1. Gelächter vnd schertz wohnet ins Narren hertz. – Henisch, 1451; Petri, II, 332.
*2. Ein homerisches Gelächter.
*3. Ein sardonisches Gelächter.
Wer bei einem grossen Unglücksfalle oder bei Frevelthaten lacht. Von den Sardoniern entlehnt, welche ihre siebzig Jahre alten Aeltern dem Saturn opferten und die Feier mit einem Gelächter begleiteten. Oder nach Erasmus ein erheucheltes, bitteres, unsinniges Lachen.
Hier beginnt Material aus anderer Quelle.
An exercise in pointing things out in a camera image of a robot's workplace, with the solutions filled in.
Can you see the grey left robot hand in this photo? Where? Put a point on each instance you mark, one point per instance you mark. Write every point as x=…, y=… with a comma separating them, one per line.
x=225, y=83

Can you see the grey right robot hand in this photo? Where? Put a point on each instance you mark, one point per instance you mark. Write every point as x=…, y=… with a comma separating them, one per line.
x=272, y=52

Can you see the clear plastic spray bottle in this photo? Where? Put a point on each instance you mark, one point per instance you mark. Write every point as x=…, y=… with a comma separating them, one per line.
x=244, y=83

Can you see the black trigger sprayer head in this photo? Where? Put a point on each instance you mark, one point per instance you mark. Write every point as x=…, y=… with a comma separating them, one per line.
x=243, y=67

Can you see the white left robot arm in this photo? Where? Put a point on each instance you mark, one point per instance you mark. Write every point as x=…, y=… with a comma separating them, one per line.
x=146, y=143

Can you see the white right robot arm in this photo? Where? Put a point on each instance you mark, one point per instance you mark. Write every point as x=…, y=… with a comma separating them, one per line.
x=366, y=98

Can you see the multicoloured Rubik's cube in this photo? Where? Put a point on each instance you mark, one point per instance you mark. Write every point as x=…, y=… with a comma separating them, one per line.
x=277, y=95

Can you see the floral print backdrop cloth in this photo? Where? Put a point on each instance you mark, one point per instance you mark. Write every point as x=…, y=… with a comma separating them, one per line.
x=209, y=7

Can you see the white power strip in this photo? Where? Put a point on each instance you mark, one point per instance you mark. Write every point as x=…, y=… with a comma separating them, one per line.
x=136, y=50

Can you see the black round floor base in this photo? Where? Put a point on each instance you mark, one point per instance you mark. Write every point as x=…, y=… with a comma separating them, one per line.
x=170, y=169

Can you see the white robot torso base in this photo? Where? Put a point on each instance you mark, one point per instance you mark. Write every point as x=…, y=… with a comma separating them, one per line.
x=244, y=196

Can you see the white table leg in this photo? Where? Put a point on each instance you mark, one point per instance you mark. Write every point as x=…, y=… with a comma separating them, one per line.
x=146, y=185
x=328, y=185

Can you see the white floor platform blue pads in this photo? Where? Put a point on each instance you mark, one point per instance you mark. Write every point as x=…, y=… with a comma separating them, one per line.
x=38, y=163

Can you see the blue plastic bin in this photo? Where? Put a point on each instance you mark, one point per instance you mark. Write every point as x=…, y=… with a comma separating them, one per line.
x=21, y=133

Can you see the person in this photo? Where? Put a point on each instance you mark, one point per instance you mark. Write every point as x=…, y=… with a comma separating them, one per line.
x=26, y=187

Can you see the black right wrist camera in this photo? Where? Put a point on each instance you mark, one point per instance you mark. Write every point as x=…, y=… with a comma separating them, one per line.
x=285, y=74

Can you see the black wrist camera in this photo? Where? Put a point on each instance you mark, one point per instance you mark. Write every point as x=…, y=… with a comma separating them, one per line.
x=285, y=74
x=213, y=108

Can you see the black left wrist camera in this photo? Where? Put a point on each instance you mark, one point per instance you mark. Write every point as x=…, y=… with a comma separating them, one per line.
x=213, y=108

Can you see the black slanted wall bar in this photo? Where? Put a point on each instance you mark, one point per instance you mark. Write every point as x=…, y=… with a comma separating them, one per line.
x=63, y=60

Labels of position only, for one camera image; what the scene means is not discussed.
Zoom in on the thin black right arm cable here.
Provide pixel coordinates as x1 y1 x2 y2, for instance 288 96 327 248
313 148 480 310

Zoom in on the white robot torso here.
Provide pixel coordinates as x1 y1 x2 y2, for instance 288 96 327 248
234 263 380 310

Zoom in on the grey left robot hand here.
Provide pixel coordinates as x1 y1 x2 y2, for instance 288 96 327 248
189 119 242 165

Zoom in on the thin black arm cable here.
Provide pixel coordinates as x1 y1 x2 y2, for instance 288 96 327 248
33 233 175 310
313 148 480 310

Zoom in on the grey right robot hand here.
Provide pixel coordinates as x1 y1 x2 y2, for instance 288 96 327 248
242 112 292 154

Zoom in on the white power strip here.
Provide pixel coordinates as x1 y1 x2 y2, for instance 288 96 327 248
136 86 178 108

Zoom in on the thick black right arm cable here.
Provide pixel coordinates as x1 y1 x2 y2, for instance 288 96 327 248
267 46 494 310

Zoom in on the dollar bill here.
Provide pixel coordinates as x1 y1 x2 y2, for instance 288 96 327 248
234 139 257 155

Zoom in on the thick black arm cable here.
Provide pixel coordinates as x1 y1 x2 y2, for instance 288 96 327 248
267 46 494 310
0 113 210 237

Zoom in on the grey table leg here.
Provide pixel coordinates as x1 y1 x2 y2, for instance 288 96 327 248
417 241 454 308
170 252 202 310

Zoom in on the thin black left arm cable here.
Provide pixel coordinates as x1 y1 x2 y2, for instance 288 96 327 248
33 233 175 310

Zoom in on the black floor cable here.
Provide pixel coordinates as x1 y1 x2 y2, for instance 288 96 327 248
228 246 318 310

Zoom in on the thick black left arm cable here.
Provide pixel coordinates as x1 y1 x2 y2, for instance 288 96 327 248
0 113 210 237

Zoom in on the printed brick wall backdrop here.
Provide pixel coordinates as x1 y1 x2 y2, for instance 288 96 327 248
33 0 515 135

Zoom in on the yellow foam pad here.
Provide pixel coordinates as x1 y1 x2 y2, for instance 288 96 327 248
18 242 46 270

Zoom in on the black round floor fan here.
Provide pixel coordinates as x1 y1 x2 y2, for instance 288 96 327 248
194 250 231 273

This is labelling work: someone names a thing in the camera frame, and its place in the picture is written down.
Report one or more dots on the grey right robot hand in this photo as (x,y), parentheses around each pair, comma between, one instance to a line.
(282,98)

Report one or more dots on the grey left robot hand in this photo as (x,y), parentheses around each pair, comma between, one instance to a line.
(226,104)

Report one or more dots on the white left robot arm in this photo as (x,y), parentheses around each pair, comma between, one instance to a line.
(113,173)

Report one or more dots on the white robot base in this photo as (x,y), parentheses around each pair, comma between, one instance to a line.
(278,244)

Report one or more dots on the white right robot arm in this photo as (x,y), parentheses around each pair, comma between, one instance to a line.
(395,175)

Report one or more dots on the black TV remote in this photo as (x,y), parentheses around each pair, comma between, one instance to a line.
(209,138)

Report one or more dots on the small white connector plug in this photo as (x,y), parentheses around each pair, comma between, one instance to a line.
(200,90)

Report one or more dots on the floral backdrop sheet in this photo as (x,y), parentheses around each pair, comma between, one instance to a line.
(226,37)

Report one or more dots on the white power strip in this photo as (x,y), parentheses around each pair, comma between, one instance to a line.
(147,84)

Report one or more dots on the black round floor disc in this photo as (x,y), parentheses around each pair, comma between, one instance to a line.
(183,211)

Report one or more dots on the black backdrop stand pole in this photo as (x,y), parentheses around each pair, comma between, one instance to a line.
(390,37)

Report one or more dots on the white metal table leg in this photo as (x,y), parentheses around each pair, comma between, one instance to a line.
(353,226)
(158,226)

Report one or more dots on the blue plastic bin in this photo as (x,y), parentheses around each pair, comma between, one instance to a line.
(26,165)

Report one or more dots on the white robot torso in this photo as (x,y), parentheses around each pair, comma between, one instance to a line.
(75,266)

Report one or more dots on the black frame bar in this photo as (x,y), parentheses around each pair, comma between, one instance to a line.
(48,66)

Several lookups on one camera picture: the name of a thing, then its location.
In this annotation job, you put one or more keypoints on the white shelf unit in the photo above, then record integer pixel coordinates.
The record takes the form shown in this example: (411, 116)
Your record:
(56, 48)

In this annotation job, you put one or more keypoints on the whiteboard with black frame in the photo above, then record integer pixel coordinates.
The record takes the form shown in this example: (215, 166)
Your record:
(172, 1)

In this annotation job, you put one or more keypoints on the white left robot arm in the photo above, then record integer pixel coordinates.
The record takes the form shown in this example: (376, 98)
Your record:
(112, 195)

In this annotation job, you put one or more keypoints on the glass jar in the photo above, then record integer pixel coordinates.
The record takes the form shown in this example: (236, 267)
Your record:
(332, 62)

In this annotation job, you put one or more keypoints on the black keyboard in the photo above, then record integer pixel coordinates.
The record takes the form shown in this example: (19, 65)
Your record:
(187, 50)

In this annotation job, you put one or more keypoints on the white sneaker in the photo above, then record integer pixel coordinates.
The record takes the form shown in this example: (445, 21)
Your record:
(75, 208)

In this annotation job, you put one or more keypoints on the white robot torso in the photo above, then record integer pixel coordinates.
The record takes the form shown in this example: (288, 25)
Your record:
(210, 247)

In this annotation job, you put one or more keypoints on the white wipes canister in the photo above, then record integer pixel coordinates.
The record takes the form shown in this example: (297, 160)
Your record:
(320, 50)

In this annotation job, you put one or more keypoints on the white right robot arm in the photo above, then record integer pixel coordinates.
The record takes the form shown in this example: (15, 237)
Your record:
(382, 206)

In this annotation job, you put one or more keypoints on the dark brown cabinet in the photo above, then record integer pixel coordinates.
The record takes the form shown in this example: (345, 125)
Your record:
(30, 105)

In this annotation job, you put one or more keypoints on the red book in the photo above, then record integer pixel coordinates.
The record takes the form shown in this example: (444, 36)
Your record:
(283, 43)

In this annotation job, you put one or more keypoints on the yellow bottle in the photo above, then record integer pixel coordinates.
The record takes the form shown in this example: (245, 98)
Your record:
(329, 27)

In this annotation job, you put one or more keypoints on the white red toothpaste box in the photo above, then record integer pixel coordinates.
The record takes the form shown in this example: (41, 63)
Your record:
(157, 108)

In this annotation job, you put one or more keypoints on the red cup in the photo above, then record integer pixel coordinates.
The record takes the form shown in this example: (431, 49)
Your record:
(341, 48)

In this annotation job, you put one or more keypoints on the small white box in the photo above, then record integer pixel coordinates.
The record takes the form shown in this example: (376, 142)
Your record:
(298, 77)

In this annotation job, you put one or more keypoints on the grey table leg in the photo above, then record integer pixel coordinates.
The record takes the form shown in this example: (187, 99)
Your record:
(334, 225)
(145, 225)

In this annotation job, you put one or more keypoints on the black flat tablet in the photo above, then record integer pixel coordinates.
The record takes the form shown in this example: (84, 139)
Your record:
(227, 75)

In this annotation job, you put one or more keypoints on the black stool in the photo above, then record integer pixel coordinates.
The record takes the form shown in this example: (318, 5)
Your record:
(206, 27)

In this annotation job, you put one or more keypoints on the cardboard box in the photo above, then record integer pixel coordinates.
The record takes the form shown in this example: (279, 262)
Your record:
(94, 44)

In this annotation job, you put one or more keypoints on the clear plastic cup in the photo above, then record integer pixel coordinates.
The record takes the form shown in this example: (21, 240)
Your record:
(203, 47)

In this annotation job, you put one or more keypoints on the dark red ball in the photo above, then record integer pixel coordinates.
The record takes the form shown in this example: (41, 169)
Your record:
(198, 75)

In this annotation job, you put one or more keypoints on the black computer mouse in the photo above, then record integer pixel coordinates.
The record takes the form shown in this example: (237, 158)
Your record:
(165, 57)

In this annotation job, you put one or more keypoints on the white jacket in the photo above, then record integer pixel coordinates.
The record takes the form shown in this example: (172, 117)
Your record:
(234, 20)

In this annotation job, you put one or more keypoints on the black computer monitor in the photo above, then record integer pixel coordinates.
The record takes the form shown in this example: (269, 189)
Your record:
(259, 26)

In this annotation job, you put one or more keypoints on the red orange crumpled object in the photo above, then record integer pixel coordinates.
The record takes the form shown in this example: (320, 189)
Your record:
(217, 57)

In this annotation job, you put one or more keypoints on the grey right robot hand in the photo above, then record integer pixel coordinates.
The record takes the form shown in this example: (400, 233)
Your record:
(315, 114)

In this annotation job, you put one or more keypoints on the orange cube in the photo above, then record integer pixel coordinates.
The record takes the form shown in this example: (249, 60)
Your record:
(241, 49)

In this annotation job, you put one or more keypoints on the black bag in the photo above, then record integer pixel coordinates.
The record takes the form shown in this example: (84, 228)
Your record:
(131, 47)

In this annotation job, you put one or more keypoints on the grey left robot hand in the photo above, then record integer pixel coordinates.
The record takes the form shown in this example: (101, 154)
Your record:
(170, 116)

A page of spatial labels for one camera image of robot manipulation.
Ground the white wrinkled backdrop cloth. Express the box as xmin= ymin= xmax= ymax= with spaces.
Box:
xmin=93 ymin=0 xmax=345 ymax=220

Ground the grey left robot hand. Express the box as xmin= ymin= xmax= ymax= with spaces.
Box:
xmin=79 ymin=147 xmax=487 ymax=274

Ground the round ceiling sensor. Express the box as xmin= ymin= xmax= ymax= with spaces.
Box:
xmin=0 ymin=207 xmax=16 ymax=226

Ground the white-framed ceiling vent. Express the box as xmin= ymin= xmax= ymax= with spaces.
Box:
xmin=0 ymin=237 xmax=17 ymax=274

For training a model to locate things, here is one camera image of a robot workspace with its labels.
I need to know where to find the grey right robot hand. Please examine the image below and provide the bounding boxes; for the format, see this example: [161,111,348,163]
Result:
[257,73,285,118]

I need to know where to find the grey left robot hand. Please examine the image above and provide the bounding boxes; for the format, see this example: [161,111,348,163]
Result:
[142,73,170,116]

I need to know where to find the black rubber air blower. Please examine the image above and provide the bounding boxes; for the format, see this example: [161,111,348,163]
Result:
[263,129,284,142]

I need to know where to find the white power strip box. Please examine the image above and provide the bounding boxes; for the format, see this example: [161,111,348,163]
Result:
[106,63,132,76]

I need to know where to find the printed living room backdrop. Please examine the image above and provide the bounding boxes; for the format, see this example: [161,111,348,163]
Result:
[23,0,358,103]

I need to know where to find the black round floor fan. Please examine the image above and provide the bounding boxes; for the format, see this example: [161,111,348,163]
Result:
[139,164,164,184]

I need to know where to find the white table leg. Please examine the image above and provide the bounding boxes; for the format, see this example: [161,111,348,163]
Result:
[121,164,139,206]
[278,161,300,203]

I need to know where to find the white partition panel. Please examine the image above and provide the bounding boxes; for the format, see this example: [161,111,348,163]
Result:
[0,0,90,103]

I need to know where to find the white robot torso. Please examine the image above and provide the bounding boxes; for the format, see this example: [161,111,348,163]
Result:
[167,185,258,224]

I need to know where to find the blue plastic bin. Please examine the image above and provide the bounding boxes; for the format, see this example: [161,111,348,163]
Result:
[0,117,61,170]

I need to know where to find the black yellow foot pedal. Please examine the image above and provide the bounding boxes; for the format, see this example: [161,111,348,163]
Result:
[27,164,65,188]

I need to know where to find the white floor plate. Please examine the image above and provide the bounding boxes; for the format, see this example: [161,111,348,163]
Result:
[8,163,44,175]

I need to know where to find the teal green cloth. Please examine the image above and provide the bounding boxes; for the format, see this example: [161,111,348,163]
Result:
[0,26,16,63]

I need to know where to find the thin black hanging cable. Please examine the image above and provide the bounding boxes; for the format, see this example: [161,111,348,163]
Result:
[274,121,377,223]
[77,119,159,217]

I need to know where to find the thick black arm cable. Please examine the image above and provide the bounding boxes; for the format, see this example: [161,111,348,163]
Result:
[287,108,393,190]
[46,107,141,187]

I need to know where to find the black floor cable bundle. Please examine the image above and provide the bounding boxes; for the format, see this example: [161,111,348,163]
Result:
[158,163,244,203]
Von einem Kraute (Sardoa), eine Art giftigen Hahnenfusses, die Mund und Hals des Menschen so zuschnürte, dass er zu lachen schien. (Sardonicus risus. Erasm., 815.)
Frz.: Ris qui est de saint Médart, le coeur n'y prend pas grant part. (Leroux, I, 33.)
Griechen und Römer hatten eine grosse Anzahl ähnlicher sprichwörtlicher Redensarten:
Aeacidinische (achillische) Drohungen. – Von Achill, dem Enkel des Aeakos, den Homer als sehr heftig schildert. (Aeacidinae minae. Erasm., 625.)
Ein abderitischer Verstand. – Die Bewohner der thracischen Stadt Abdera sind wegen der Beschränktheit ihres Verstandes sprichwörtlich. (Abderitica mens. Erasm., 501.)
Achilleïsche Beweisgründe. D.i. unwiderlegliche. (Achilleum argumentum. Erasm., 104.)
Afrikanischer Vogel. – Von einem durch fremde Tracht und Sitte auffallenden Menschen. (S. ⇒ Afrika.) (Afra avis. Erasm., 551.)
Agathonischer Gesang. – Von einer mehr angenehmen als fruchtbaren Rede. Von Agathon, einem lieblichen Flötenspieler mit ausschweifenden Sitten. (Erasm., 506.)
Aegyptische Ziegelsteinträger. – Von der untersten Arbeiterklasse und wie von solchen überhaupt, die unter der Last schwerer Arbeit seufzen. (S. Marianisches ⇒ Maulthier.) (Aegyptus laterifer. Erasm., 641.)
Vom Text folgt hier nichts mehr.